Samstag, 17. Juni 2023

3244 Womit fange ich an?

 



9:31 a.m. Womit fange ich heute an? Mit den schön seitlich von unten vom Fenster her beleuchteten CDs am CD-Turm, was denen so eine variantenreiche Buntheit verschafft? Weil sie rechts dunkler bleiben und links heller sind und dies die meistens sowieso schon bunten Covers farbtonmäßig noch stärker variiert? Will sagen: den jeweiligen Farbton scheinbar verändert? Oder soll ich wieder einmal mit den vielen hier herumhängenden und herumlehnenden Damen beginnen? Von Modiglianis Prostituierten bis zu den drei von den fünf Sinnen des – verdammt! - Makart? Oder von der Katz’schen Jessica und seiner Dings – fällt mir nicht ein! - bis zur Freundin vom Munch? Oder von der frankophonen Schweizerin vom tja! – der Name ist mir entfallen – bis Päivis Bü? Meine Frau sitzt hängend auch irgendwo in dem Trubel und macht Spaghetti mit roter Sauce. Und viele andere, die alle aufzuzählen ich zu faul bin. Oder soll ich wahrnehmungsmäßig und beschreibungstechnisch auf die vielen Bücher hier losgehen? Ihre Farben beschreiben oder ihre jeweiligen Inhalte, soweit die mir überhaupt noch zugänglich sind, erinnerungsmäßig? Oder soll ich – um meine Leserinnen nicht allzu sehr zu verwirren – in vertrauter Tradition akustisch beginnen? Mit dem Surren in meinen Ohren vel (das heißt und/oder) dem Rauschen des Gerätes im Lichtschacht, von dem ich nie weiß, ob es eine schlichte Lüftung ist oder eine klimaschädliche Klimaanlage (aus dem Fenster schauen hülfe nichts, da ich nicht weiß, wie die - sowohl das eine wie auch das andere Gerät – ausschauen)? Übrigens hat das jetzt gerade aufgehört. Fast habe ich ein schlechtes Gewissen, dass ich das Gerät so verschreckt habe! (Gell! Schuldgefühle können auch größenwahnsinnig sein!)

Das Hohlspiegelphoto hüpft unter meinem Blick hin und her. In einem zusammengenudelten Papersackerl mit Samen von Wiesenblumen, das ich zur Aufbewahrung in ein Glas mit Deckel gepresst habe und das im Regal vor den Castaneda-Büchern steht, sehe ich ein altes, verknautschtes Gesicht.
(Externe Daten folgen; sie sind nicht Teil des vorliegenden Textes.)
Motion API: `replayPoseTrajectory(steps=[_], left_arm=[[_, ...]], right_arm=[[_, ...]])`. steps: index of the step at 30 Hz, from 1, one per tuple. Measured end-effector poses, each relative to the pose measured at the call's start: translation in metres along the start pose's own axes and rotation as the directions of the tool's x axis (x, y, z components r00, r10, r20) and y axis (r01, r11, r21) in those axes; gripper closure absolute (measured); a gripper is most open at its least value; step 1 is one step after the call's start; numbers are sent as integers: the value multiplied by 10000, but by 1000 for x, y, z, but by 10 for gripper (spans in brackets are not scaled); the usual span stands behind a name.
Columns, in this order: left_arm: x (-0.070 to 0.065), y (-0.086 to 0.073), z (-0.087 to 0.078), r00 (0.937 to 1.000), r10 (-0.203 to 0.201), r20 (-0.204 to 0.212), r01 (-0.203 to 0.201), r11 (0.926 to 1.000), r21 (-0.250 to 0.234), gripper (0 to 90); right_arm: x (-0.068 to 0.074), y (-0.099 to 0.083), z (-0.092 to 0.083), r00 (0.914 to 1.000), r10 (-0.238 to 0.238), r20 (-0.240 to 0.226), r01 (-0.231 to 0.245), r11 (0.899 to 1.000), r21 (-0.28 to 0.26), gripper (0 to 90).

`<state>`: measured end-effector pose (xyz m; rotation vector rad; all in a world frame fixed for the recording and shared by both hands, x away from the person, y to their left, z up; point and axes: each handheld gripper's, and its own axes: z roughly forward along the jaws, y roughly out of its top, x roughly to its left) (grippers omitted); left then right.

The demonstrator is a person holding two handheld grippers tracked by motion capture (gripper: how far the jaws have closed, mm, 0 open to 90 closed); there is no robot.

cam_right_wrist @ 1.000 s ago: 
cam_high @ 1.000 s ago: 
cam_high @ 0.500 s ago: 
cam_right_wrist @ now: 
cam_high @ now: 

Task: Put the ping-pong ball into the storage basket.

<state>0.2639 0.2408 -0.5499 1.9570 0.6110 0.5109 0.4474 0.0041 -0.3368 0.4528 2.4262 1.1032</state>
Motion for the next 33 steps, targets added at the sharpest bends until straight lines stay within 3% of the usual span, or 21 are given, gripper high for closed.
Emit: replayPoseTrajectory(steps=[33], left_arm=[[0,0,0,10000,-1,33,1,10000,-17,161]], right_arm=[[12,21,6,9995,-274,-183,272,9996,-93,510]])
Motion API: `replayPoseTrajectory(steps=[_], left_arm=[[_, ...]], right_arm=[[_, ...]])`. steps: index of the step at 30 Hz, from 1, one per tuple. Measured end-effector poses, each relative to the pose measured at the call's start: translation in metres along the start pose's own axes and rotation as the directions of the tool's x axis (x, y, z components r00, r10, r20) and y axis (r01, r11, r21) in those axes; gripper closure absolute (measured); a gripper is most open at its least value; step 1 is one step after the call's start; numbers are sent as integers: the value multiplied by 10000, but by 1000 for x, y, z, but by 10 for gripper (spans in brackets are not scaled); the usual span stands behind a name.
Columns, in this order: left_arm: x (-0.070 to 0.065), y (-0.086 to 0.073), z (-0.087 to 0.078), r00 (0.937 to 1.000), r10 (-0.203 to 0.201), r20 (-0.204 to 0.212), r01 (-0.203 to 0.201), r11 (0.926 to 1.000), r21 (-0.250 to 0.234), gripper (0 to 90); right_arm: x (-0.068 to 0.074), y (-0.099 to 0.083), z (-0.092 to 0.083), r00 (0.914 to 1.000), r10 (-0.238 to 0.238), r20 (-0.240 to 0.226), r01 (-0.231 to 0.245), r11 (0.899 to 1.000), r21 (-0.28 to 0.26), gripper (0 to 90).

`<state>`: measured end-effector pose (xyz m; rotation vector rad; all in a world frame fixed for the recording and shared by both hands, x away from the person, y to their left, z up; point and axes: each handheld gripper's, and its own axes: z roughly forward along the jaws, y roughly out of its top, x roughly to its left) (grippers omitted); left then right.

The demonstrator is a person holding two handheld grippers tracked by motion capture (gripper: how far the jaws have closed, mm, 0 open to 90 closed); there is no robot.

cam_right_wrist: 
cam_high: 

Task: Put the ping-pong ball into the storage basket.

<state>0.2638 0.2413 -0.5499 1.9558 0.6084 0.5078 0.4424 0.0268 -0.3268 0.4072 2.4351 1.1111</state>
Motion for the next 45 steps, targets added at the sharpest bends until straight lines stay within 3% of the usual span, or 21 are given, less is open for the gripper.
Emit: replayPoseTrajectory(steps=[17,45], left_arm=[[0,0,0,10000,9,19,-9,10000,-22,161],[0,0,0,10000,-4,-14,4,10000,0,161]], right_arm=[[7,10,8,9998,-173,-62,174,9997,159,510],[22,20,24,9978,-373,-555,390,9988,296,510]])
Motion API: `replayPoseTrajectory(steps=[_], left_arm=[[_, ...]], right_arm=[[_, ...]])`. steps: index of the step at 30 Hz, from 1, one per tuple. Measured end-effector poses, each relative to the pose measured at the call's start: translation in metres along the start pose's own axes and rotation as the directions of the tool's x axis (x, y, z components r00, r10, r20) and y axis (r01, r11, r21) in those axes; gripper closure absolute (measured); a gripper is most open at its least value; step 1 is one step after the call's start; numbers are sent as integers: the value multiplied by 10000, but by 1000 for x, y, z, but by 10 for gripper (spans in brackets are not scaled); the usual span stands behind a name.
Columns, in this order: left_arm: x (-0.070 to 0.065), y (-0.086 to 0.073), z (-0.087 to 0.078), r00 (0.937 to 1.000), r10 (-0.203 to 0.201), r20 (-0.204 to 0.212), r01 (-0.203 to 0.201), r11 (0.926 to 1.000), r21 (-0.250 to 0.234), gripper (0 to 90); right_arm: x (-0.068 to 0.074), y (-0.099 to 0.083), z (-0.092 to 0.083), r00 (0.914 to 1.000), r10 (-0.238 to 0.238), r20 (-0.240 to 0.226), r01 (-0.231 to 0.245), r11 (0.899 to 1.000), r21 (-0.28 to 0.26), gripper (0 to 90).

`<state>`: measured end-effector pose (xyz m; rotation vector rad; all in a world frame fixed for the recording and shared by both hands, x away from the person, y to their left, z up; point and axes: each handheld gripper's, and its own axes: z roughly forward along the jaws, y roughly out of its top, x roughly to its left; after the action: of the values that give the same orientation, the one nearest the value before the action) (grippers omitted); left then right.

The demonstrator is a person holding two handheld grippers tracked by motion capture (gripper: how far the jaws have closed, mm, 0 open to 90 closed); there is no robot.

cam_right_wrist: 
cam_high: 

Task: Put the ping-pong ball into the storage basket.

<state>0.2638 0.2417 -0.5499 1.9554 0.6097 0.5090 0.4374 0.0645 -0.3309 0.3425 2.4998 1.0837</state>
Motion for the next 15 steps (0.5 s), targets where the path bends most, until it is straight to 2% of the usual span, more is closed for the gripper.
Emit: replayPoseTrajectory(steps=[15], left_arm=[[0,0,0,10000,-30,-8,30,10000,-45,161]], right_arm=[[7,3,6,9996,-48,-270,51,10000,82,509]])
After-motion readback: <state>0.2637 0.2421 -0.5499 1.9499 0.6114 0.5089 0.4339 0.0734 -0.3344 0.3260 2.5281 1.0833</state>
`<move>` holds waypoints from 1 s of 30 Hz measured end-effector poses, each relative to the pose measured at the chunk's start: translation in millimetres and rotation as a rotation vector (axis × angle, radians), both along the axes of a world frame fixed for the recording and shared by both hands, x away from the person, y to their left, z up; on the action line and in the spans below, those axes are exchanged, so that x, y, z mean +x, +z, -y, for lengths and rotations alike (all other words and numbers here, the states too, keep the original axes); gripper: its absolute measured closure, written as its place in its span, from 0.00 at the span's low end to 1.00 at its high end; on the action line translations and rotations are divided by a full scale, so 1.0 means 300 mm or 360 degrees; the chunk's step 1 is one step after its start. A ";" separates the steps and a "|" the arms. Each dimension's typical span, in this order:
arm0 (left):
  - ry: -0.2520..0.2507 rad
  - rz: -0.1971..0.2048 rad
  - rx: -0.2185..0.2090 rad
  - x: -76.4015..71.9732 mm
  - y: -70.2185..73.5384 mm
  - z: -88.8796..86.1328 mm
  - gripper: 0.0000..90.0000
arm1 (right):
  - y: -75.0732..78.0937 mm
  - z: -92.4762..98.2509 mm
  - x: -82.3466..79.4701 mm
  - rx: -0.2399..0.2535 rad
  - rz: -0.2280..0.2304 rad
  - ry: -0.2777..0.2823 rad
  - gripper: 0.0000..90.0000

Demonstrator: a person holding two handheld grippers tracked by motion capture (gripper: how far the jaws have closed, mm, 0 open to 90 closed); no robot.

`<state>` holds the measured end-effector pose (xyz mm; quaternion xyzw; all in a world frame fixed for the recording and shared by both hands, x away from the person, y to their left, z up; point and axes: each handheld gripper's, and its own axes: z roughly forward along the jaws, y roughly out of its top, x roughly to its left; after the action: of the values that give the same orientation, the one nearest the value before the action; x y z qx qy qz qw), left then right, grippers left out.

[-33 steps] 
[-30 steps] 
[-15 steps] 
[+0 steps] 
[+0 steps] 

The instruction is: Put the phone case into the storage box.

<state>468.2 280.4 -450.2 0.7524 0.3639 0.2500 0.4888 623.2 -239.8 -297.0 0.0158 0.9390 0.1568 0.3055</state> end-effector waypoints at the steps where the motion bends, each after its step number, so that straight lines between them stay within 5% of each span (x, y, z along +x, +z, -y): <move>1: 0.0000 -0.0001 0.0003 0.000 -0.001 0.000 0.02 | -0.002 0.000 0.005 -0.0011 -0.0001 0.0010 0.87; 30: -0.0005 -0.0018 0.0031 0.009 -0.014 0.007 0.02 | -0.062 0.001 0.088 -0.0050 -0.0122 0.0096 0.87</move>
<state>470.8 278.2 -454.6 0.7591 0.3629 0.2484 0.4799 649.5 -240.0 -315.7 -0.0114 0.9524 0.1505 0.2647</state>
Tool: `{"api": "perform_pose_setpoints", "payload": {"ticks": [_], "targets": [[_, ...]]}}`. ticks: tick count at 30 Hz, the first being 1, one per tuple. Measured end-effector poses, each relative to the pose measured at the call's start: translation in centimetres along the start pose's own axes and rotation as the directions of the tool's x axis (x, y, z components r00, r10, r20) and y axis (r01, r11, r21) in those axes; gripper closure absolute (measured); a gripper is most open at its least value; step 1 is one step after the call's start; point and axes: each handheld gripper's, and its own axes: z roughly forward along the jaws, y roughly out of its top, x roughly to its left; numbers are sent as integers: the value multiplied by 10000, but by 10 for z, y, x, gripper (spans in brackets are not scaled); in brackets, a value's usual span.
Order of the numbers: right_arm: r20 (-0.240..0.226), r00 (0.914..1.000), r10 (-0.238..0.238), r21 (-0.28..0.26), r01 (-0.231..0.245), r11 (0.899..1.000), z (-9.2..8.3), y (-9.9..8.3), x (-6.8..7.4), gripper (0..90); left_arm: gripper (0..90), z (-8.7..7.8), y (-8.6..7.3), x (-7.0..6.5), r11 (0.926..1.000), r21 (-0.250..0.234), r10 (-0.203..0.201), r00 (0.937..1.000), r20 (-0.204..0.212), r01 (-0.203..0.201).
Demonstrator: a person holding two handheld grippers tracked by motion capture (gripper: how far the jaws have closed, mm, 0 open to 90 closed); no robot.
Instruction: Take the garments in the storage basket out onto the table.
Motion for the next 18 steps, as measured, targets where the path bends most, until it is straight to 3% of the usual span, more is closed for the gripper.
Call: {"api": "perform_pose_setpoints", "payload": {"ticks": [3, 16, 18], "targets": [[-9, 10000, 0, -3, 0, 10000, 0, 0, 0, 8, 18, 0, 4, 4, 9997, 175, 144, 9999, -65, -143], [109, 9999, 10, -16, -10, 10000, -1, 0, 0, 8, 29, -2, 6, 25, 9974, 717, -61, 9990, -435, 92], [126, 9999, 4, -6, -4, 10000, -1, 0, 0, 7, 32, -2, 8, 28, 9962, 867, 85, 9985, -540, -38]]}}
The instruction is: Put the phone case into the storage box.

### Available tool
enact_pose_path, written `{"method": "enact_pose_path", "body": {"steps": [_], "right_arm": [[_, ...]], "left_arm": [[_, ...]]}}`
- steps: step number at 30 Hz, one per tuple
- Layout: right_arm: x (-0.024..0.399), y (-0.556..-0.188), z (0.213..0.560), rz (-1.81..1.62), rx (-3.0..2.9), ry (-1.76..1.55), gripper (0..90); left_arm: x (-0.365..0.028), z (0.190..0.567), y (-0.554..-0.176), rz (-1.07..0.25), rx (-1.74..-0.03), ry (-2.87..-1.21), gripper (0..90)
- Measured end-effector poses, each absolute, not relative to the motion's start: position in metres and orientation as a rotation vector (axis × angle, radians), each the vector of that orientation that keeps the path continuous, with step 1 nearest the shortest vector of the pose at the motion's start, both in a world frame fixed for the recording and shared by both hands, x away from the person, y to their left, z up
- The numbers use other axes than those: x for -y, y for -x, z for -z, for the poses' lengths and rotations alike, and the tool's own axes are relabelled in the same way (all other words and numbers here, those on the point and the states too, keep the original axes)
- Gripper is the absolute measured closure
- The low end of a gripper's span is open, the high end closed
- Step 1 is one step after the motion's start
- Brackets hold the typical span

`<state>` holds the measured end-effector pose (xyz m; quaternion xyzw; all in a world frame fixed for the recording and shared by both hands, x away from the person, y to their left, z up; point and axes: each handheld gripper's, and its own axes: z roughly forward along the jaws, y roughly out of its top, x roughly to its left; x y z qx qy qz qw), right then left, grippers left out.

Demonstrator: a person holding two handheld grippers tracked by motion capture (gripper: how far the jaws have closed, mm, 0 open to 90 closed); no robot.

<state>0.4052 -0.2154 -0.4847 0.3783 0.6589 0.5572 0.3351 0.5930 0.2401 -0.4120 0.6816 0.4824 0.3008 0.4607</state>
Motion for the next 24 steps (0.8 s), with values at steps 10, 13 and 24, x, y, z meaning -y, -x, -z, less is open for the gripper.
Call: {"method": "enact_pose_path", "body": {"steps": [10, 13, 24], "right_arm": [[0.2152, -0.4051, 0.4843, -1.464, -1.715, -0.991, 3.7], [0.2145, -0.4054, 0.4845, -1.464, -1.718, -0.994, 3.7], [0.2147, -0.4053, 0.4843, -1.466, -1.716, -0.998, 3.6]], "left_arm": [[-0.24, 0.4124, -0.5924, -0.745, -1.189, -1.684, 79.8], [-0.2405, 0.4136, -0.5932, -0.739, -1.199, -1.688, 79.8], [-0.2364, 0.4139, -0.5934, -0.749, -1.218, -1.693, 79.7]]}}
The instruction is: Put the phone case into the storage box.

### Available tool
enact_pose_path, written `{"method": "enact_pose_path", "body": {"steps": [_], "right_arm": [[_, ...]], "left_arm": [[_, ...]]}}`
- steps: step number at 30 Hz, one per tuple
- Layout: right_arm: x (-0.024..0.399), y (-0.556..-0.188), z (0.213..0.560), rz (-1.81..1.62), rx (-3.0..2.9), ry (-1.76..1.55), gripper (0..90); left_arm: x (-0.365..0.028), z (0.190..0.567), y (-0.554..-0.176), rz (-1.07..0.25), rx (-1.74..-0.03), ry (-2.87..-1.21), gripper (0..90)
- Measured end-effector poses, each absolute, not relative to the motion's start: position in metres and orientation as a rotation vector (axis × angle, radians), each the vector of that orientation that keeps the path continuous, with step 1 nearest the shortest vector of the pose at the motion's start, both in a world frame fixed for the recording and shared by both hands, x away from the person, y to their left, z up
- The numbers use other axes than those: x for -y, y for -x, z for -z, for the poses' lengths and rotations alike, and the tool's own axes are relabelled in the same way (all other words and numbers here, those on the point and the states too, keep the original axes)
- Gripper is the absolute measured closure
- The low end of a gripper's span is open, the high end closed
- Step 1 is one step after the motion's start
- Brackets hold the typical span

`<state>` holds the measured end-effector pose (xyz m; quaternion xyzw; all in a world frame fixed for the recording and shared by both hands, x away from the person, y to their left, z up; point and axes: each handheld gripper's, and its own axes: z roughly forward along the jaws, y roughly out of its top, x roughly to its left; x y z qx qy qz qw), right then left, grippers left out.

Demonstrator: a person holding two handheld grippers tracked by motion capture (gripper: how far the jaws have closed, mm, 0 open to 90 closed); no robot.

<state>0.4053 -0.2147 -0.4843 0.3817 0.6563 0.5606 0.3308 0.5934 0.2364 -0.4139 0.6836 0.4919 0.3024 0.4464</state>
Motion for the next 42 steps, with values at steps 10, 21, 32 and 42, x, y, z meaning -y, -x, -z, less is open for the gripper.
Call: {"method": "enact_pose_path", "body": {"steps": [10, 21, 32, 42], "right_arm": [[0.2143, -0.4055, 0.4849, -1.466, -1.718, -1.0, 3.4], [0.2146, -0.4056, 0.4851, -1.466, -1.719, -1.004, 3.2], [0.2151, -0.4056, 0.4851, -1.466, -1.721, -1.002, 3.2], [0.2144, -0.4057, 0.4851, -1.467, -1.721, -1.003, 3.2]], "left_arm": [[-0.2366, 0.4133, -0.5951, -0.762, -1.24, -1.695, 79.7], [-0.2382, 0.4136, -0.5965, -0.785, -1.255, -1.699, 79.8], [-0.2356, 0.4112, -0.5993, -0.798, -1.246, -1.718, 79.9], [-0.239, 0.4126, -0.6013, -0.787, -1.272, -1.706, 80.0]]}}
Eine Wolke, die sich vor die Sonne geschoben haben muß, verändert hier alles; sämtliche Farben werden erschreckend stumpf; meine Leselampe, die ich nun aufgedreht habe, ändert daran nicht viel. Ich höre Geräusche, als wäre jemand in der Wohnung. Das kann nicht sein, ich bin allein. Und die Katze ist auch schon tot. Ich verfalle in so eine Art Bewegungslosigkeitstrance. Keine Starre – ich bleibe weich – aber weder Geist, noch Seele, noch Leib bewegen sich. Weder angenehm noch unangenehm. Ich könnte lange so verbleiben. Die Lichtschachtlüftung und ein eine Sekunde vorher aufgedrehtes Radio gehen los. Im Nachbarhaus klopft es plötzlich an meine Wand. Jemand hämmert verbissen (unterstelle ich mal vom Rhythmus her), auch die Musik aus dem Radio wird jetzt hämmernder, übernimmt die Hammerstafette, weil der Hämmerer wieder aufgehört hat. Irgendwie prallt die Lebendigkeit suggerierende Geräuschkulisse (ja, so empfinde ich es: schlechte Kulisse in einem faden Theaterstück) an der Bewegungslosigkeit im Zimmer ab. Die Lüftung (oder was das ist) hört jetzt auf und die Musik wird wieder melodiöser. Kann denn Liebe Sünde sein? Kommt darauf an, was man unter Liebe und was man unter Sünde versteht. Mich betrifft’s weniger. Und wieder Stille. Alle Geräte schweigen und ich hatte gar nicht bemerkt, wann und dass sie aufgehört haben, als wäre mein Gehör als Informationssender abgeschaltet gewesen.